* What the task asks
Tally the lines of the listing that contain the word "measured", then give the total and nothing else.

:::::

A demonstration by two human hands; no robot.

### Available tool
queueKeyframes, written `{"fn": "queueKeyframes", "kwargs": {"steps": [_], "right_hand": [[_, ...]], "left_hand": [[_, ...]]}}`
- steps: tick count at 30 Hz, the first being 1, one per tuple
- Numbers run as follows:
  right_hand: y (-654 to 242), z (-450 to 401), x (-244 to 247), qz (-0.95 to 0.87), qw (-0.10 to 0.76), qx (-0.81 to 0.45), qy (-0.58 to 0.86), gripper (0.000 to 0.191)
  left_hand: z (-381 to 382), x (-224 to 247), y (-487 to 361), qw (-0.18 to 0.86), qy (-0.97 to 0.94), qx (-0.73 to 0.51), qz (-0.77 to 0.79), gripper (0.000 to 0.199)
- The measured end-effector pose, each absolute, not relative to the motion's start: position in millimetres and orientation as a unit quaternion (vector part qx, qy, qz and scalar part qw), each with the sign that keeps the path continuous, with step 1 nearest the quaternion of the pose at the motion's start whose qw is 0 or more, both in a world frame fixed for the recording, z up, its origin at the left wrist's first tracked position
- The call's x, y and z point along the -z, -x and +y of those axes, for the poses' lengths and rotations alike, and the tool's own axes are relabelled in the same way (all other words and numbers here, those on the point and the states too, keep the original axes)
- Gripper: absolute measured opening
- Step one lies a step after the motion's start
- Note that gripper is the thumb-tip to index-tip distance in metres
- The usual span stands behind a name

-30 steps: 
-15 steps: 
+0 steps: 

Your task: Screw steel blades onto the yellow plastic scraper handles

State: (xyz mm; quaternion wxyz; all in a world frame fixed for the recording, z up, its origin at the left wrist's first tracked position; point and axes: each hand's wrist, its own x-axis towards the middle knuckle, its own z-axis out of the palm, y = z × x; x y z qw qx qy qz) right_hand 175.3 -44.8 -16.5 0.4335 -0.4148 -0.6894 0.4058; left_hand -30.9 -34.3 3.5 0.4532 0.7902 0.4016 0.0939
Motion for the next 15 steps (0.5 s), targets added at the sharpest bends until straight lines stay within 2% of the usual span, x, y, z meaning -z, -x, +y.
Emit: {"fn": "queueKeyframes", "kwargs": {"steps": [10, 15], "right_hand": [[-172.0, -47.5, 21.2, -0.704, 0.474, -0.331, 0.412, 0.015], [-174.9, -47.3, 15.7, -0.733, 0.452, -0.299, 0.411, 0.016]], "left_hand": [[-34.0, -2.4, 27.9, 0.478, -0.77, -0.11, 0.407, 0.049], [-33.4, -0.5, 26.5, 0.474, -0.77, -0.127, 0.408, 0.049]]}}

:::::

* Output for this exercise
2